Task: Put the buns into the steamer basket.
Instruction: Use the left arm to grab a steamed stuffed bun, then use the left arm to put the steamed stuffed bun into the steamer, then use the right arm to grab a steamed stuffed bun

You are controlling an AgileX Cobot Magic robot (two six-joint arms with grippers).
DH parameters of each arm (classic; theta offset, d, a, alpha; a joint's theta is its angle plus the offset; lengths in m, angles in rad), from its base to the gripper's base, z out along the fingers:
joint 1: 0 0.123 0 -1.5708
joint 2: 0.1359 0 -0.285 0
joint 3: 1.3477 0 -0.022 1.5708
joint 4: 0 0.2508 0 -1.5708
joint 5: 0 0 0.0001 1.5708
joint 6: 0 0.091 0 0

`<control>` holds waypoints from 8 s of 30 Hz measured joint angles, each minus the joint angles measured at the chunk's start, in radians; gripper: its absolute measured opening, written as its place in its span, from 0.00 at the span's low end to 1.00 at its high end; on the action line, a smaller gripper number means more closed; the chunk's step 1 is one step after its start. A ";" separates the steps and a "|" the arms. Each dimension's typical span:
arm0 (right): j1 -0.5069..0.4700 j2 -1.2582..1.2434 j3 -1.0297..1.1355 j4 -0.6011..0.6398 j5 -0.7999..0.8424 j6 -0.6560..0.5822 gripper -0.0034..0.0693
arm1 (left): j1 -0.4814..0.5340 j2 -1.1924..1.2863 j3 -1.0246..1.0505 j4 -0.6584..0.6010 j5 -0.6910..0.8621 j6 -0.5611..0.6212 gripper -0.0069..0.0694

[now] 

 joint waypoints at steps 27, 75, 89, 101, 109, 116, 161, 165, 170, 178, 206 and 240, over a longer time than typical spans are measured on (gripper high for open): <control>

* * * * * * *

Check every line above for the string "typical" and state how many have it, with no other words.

» **REPLY TO THE TASK**:
2